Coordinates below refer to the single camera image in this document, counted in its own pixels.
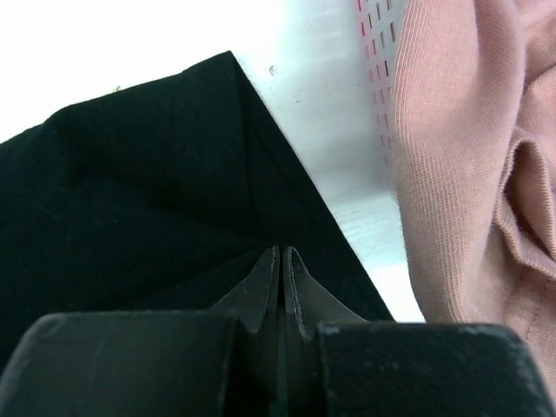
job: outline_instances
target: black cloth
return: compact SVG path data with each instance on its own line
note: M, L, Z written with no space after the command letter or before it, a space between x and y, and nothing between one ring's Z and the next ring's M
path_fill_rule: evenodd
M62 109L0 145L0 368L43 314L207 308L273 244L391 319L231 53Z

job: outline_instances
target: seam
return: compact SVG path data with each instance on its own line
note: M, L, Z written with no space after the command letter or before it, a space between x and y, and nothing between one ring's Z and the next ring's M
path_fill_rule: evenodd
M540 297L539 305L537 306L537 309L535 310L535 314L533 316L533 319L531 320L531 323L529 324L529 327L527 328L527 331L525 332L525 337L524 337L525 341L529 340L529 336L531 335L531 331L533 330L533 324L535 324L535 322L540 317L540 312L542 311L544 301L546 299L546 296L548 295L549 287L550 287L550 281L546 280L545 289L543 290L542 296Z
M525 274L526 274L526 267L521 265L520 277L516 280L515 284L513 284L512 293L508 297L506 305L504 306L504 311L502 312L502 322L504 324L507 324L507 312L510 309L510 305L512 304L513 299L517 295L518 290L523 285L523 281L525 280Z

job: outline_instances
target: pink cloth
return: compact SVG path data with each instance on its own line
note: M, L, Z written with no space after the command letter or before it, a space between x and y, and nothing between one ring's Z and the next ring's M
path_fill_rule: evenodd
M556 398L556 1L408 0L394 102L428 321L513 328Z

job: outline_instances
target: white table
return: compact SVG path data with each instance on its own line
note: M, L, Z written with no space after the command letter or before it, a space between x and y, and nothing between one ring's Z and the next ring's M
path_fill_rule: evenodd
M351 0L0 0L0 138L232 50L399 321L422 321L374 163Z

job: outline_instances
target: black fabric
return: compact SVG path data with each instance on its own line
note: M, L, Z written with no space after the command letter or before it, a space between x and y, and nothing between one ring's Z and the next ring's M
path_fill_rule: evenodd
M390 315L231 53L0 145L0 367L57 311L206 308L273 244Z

-=-=-=-=-

### YOUR GOAL
Pictures appear in the records above. Output everything except them, exactly.

### YOUR SOLUTION
Coordinates below refer to the single camera image in this document, counted in its own pixels.
job: outline_instances
target: black cloth
return: compact SVG path data with each instance on its own line
note: M, L, Z written with no space after the command letter or before it, a space between x and y, and nothing between one ring's Z and the next ring's M
path_fill_rule: evenodd
M62 109L0 145L0 368L43 314L207 308L273 244L391 319L231 53Z

job: outline_instances
target: seam
return: compact SVG path data with each instance on its own line
note: M, L, Z written with no space after the command letter or before it, a space between x and y, and nothing between one ring's Z and the next ring's M
path_fill_rule: evenodd
M540 297L539 305L537 306L537 309L535 310L535 314L533 316L533 319L531 320L531 323L529 324L529 327L527 328L527 331L525 332L525 337L524 337L525 341L529 340L529 336L531 335L531 331L533 330L533 324L535 324L535 322L540 317L540 312L542 311L544 301L546 299L546 296L548 295L549 287L550 287L550 281L546 280L545 289L543 290L542 296Z
M525 274L526 274L526 267L521 265L520 277L516 280L515 284L513 284L512 293L508 297L506 305L504 306L504 311L502 312L502 322L504 324L507 324L507 312L510 309L510 305L512 304L513 299L517 295L518 290L523 285L523 281L525 280Z

job: outline_instances
target: pink cloth
return: compact SVG path data with each instance on its own line
note: M, L, Z written with no space after the command letter or before it, a space between x and y, and nothing between one ring's Z and the next ring's M
path_fill_rule: evenodd
M556 398L556 1L408 0L394 102L428 321L513 328Z

job: outline_instances
target: white table
return: compact SVG path data with each instance on its own line
note: M, L, Z written with no space after the command letter or before it, a space between x and y, and nothing between one ring's Z and the next ring's M
path_fill_rule: evenodd
M351 0L0 0L0 138L232 50L399 321L422 321L374 163Z

job: outline_instances
target: black fabric
return: compact SVG path data with each instance on its own line
note: M, L, Z written with no space after the command letter or before it, a space between x and y, and nothing between one ring's Z and the next ring's M
path_fill_rule: evenodd
M390 315L231 53L0 145L0 367L57 311L206 308L273 244Z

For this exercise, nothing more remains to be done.